The PHAI found similar ties between the rise of hyper-masculine messaging and sports betting.
“It’s certainly a challenging cultural environment for young males in these times,” Gottlieb said. “I think there is a lot of toxic masculinity, there’s a lot of detachment, there’s a tremendous political polarization which probably feeds culture wars down to that level as well, but mostly what we have here is an addictive product that is geared to piggyback off of a natural interest in sports and also a competitive rivalry amongst young males.”
DraftKings has a Responsible Gaming, or RG, model in place, which provides players with a number of resources, including the option to set budgets and limits, and provides a link to the National Council on Problem Gambling. The RG team ensures all of the departments are following regulation and abiding by state and federal guidelines, Herlihy said.
“Everything we were doing was intended for the well-being of the consumers first,” Herlihy said. “DraftKings has a huge Responsible Gambling department that would have to approve everything from the disclaimers I would put on posts to the exact verbiage of certain posts.”
Although DraftKings provides these resources, in most cases, the onus is on users to take advantage of them, leaving Daynard skeptical about their effectiveness.
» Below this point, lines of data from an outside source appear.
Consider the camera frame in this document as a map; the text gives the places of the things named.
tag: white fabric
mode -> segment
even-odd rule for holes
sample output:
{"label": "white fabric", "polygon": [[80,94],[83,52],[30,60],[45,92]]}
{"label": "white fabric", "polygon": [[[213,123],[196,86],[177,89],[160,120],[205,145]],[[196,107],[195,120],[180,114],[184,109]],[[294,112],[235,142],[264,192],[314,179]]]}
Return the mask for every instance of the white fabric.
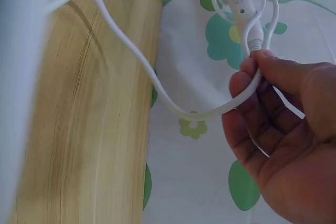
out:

“There’s an old public health diddy about a cliff and people fall off the cliff fairly regularly as they walk along the path there … so the Responsible Gaming model is like providing an ambulance at the bottom of the cliff,” Daynard said. “Is there another approach possible? Maybe perhaps they could build a fence on the side of the cliff so people didn’t fall off.”
Now, Daynard is looking for ways to “build a fence” for sports bettors. Recently, Daynard’s team helped draft the SAFE Bet Act, alongside U.S. Rep. Paul Tonko, D-N.Y. If passed, the act would create clearer guidelines for sports betting companies and introduce an array of restrictions, including a prohibition on advertising sports betting between 8 a.m. and 10 p.m. and promoting “bonus bets” or “odds boosts” that are designed to induce gambling.
To Kroon, the guardrails in place for apps like DraftKings aren’t working. He’s begun to imagine alternative solutions to help prevent gambling addiction.
“I think there’s a level of education that needs to happen where people are educated on gambling in the same way that they are on drugs,” he said, “That messaging just doesn’t exist on the same level for gambling. So I think people don’t really recognize those risks.”
Daynard and his team hope to spread awareness that, at the end of the day, sports betting companies’ primary goal is to profit, and they’re willing to go great lengths to make that happen.
“[Sports betting companies] will take anybody’s money. They’re not picky,” Daynard said. “And, of course, that means a lot of college students, including at Northeastern University, are going to be [sports betting], and a substantial fraction of them are going to be addicted and suffering from serious harms.”